Oh, sorry about the lack of explanation. Areals (also known as barycentric coordinates) are a way of assigning a triple of values to any point in the (projective) plane, based on some arbitrary reference triangle. The vertices of the triangle (A, B and C) are assigned the areals (1,0,0), (0,1,0) and (0,0,1). All scalar multiples are considered equivalent, so (x,y,z) = (kx,ky,kz). The centroid of the triangle (G) is (1,1,1). The line at infinity is defined by x + y + z = 0. When the projective plane is extended so that (x,y,z) are complex instead of real, it can be shown that all circles pass through two points on the line at infinity, known as 'circular points'. Indeed, a circle can be defined as any conic passing through those two points; note that the degrees of freedom are reduced from five to three. Sincerely, Adam P. Goucher ----- Original Message ----- From: "Dan Asimov" <dasimov@earthlink.net> To: "math-fun" <math-fun@mailman.xmission.com> Sent: Thursday, April 05, 2012 1:34 AM Subject: Re: [math-fun] Areals of circular points
Adam wrote:
<< The circular points at infinity have the following (unnormalised) areals:
x = a^2 (2a^2 - b^2 - c^2) - (c^2 - b^2)(c^2 - b^2 + delta) y = b^2 (2b^2 - c^2 - a^2) - (a^2 - c^2)(a^2 - c^2 + delta) z = c^2 (2c^2 - a^2 - b^2) - (b^2 - a^2)(b^2 - a^2 + delta)
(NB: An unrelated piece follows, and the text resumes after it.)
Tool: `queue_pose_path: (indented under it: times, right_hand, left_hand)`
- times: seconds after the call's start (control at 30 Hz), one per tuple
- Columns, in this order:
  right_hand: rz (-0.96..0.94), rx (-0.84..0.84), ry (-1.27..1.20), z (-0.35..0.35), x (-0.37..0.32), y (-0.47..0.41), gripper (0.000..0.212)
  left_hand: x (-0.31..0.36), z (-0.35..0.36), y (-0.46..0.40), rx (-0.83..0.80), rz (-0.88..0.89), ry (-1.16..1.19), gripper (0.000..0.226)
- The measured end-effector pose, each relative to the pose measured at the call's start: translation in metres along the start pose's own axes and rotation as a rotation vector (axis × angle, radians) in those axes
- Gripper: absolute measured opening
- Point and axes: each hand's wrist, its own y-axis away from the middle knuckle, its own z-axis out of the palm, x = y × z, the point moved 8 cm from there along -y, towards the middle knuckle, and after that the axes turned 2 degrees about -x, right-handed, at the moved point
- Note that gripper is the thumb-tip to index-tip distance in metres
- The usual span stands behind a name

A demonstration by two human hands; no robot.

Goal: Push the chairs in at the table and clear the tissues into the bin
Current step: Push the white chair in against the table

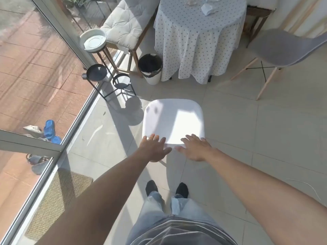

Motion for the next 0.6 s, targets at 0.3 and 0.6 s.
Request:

where delta = ± sqrt(a^4 + b^4 + c^4 - a^2 b^2 - b^2 c^2 - c^2 a^2)
= ± sqrt((-a-b-c)(-a+b+c)(a-b+c)(a+b-c))
= ± 4i [ABC], where [ABC] is the area of the reference triangle.
The sign choice for delta determines which of the two circular points is being specified.
Sorry if I missed something, but what is a circular point at infinity? And what is an areal?